■ PROBLEM REQUIREMENTS
From the line with "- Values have" down to the final line of the material below, quote every line exactly and leave out all lines before it.

* * *

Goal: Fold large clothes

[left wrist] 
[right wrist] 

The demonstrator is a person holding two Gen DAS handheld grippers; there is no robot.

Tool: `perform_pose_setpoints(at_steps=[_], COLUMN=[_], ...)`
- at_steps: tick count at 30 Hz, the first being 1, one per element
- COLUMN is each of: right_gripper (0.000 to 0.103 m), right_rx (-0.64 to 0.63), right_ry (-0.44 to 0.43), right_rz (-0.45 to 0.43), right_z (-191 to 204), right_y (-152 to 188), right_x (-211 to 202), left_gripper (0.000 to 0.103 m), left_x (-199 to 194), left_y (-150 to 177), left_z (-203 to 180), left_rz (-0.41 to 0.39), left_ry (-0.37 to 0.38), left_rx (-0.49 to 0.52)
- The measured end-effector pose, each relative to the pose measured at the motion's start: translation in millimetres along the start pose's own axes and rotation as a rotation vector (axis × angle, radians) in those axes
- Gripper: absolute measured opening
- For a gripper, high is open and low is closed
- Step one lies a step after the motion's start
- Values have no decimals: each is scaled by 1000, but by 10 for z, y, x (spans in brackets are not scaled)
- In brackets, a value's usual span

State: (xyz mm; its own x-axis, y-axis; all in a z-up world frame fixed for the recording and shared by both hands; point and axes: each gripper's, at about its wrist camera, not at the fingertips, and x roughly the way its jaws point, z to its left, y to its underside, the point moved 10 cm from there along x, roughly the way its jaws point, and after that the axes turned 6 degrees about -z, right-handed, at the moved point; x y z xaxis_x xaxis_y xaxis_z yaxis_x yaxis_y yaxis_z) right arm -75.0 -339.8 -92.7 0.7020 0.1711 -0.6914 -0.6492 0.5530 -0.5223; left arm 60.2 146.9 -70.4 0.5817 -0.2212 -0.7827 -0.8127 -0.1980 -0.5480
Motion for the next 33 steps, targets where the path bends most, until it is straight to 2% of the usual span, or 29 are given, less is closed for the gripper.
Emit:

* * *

■ ANSWER BOX
- Values have no decimals: each is scaled by 1000, but by 10 for z, y, x (spans in brackets are not scaled)
- In brackets, a value's usual span

State: (xyz mm; its own x-axis, y-axis; all in a z-up world frame fixed for the recording and shared by both hands; point and axes: each gripper's, at about its wrist camera, not at the fingertips, and x roughly the way its jaws point, z to its left, y to its underside, the point moved 10 cm from there along x, roughly the way its jaws point, and after that the axes turned 6 degrees about -z, right-handed, at the moved point; x y z xaxis_x xaxis_y xaxis_z yaxis_x yaxis_y yaxis_z) right arm -75.0 -339.8 -92.7 0.7020 0.1711 -0.6914 -0.6492 0.5530 -0.5223; left arm 60.2 146.9 -70.4 0.5817 -0.2212 -0.7827 -0.8127 -0.1980 -0.5480
Motion for the next 33 steps, targets where the path bends most, until it is straight to 2% of the usual span, or 29 are given, less is closed for the gripper.
Emit:

What the exercise required has been answered in full.